When I got to practice today, Volleyball Guy was in the hallway. Mentioned that he will be out of town for two weeks, leaving at the end of next week. And next week, instead of a Monday / Wednesday / Friday schedule, it’ll be Tuesday and Thursday. I told him that I would be in NYC at the end of next week, so will only see him on Tuesday.

“And when you get back from your vacation, Mysore is back to Monday / Wednesday / Friday?”

No. Apparently not. Just Tuesday and Thursday.
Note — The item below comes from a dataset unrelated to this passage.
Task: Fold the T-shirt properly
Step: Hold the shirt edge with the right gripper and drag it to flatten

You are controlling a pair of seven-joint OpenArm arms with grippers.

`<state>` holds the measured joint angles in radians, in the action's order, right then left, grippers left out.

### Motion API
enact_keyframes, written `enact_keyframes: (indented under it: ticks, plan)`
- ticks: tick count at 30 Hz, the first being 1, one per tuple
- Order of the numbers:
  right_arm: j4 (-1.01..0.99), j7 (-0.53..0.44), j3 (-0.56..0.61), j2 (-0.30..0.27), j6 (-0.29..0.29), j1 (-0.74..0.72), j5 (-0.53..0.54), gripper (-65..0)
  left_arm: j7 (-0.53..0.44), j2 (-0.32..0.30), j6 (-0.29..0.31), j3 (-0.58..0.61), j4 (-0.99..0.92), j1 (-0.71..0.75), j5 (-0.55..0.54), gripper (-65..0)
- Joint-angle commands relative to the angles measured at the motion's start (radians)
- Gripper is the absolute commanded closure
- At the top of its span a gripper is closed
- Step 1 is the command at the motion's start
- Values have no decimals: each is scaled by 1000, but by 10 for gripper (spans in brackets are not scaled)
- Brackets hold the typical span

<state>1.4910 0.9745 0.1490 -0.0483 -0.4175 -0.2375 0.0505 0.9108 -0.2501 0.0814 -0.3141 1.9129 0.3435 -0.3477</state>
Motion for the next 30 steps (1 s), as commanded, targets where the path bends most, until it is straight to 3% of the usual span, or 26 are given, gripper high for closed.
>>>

Not enough people to make three days worthwhile, I guess.

Obviously, this gave me some things to think about during practice.

1) Why do I feel abandoned?
2) Maybe I can get more people to practice Ashtanga.
3) Other cities can support Mysore practices — where are the Phoenix Ashtangis?
4) Hey, now I can drink coffee before practice, because if I’m mostly practicing at home, I can feel sick during backbends, and if I barf, well, I’ll be at home.
5) I wonder if this is all very discouraging to Volleyball Guy.
6) Why do I feel abandoned?
7) Why am I so wound up about this?

I spent a good bit of time thinking about whether this turn of events is good or bad. I knew we had the Volleyball Guy vacation time coming up, and I was ready for home practice. But changing the Mysore schedule is something else again. I have a weird attachment / detachment thing with Mysore practice: just driving over today, I was thinking how good it’d be if we could have it six days a week. On the other hand, when I am off from regular Mysore practice, I really get into home practice, and it can be hard to go back.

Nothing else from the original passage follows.